EXERCISE DESCRIPTION: Lines in the listing under this task are to be copied exactly.

DATASET SECTION:
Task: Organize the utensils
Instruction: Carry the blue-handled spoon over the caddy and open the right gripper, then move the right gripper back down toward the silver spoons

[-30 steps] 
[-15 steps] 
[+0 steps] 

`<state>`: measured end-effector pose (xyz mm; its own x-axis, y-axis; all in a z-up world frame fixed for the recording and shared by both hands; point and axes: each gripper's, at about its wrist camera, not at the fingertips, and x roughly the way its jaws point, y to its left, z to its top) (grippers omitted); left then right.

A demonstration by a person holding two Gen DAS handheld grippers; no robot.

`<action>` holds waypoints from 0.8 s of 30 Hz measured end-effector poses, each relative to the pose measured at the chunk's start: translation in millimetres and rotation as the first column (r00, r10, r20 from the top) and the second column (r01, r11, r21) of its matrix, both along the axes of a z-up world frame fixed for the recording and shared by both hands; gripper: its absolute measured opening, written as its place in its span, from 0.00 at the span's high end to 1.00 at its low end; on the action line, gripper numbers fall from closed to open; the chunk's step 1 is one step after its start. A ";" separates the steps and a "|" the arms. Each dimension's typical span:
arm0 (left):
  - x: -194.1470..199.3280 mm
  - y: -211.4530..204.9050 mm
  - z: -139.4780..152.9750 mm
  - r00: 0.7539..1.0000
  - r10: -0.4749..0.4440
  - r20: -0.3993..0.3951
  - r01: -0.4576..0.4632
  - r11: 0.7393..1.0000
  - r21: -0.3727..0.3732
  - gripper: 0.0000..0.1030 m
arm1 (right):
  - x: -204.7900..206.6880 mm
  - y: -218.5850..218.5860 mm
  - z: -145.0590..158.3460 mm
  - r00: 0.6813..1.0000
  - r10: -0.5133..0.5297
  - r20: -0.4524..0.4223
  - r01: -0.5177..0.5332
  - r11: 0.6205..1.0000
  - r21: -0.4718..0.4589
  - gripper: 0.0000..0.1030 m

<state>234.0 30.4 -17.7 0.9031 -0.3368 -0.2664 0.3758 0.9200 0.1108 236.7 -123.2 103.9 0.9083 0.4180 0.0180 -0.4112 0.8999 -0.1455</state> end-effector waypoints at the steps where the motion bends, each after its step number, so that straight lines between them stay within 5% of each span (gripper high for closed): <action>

WRITTEN ANSWER:
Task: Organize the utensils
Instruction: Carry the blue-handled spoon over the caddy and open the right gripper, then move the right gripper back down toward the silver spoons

[-30 steps] 
[-15 steps] 
[+0 steps] 

`<state>`: measured end-effector pose (xyz mm; its own x-axis, y-axis; all in a z-up world frame fixed for the recording and shared by both hands; point and axes: each gripper's, at about its wrist camera, not at the fingertips, and x roughly the way its jaws point, y to its left, z to its top) (grippers omitted); left then right.

A demonstration by a person holding two Gen DAS handheld grippers; no robot.

`<action>` holds waypoints from 0.8 s of 30 Hz measured end-effector poses, each relative to the pose measured at the chunk's start: translation in millimetres and rotation as the first column (r00, r10, r20 from the top) and the second column (r01, r11, r21) of its matrix, both along the axes of a z-up world frame fixed for the recording and shared by both hands; gripper: its absolute measured opening, written as its place in its span, from 0.00 at the span's high end to 1.00 at its low end; on the action line, gripper numbers fall from closed to open; the chunk's step 1 is one step after its start. A ";" separates the steps and a "|" the arms. Each dimension's typical span:
arm0 (left):
  - x: -194.1470..199.3280 mm
  - y: -211.4530..204.9050 mm
  - z: -139.4780..152.9750 mm
  - r00: 0.7539..1.0000
  - r10: -0.4749..0.4440
  - r20: -0.3993..0.3951
  - r01: -0.4576..0.4632
  - r11: 0.7393..1.0000
  - r21: -0.3727..0.3732
  - gripper: 0.0000..0.1030 m
arm1 (right):
  - x: -204.7900..206.6880 mm
  - y: -218.5850..218.5860 mm
  - z: -145.0590..158.3460 mm
  - r00: 0.6813..1.0000
  - r10: -0.5133..0.5297
  - r20: -0.4524..0.4223
  - r01: -0.5177..0.5332
  - r11: 0.6205..1.0000
  - r21: -0.4718..0.4589
  - gripper: 0.0000..0.1030 m

<state>234.0 30.4 -17.7 0.9031 -0.3368 -0.2664 0.3758 0.9200 0.1108 236.7 -123.2 103.9 0.9083 0.4180 0.0180 -0.4112 0.8999 -0.1455</state> end-effector waypoints at the steps where the motion bends, each after its step number, so that straight lines between them stay within 5% of each span (gripper high for closed): <action>

The output is finished, and nothing else is needed.